■ Problem details
Pull out every line in the data that has the string "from" in it.

■ Data section
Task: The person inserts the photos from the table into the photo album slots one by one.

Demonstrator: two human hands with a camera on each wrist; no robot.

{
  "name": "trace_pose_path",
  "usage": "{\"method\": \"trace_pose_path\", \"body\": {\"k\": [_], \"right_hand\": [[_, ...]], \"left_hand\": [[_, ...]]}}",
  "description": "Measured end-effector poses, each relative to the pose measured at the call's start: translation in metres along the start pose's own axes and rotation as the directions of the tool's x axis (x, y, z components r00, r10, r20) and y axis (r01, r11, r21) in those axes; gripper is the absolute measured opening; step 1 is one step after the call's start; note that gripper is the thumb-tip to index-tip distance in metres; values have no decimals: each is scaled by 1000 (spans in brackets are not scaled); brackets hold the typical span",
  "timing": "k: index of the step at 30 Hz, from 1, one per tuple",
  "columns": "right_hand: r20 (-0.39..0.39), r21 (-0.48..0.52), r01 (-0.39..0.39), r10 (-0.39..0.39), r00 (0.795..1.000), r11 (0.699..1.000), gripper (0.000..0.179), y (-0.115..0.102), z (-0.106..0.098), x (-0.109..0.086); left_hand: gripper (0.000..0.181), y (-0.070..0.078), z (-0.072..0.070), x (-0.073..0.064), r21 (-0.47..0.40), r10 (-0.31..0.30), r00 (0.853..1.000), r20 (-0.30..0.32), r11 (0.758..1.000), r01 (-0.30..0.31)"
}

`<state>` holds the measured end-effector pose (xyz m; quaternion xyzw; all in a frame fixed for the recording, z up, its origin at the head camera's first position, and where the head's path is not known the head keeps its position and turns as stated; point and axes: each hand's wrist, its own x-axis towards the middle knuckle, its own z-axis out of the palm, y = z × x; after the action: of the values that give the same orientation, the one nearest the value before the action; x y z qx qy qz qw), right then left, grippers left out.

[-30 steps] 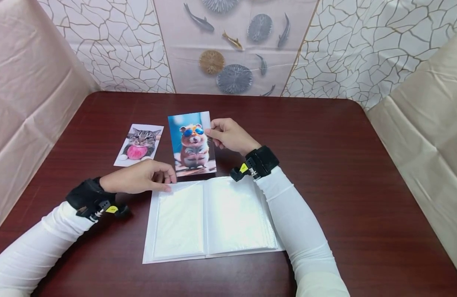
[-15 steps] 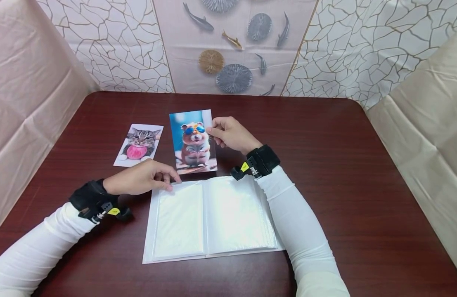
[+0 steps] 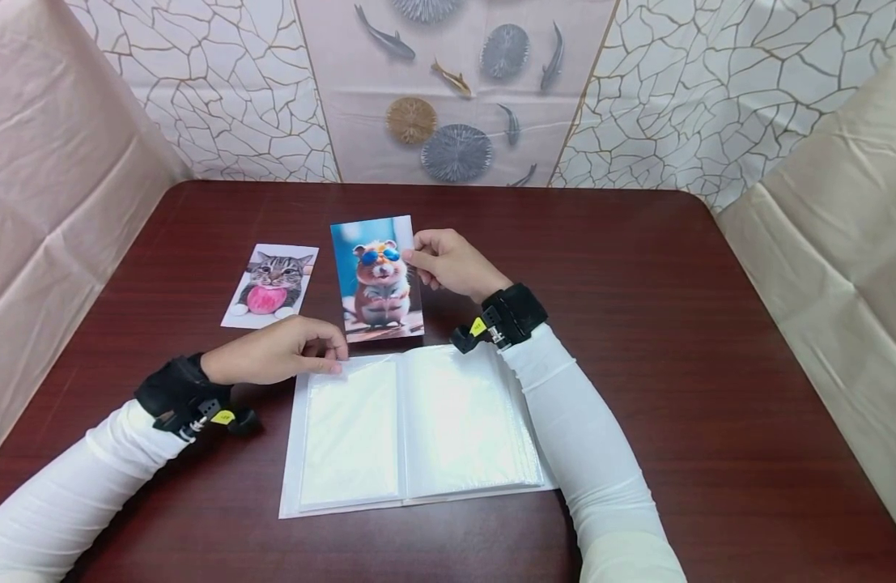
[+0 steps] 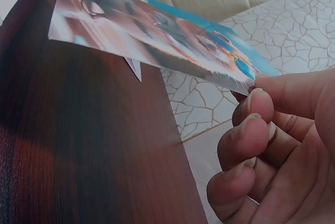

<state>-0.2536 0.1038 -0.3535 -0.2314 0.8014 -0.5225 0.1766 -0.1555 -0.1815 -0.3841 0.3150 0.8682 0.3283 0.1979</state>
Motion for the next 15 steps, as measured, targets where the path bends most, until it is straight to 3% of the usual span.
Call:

■ Solution
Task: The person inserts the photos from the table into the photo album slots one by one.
  "timing": "k: index of the step at 30 Hz, from 1, one per tuple",

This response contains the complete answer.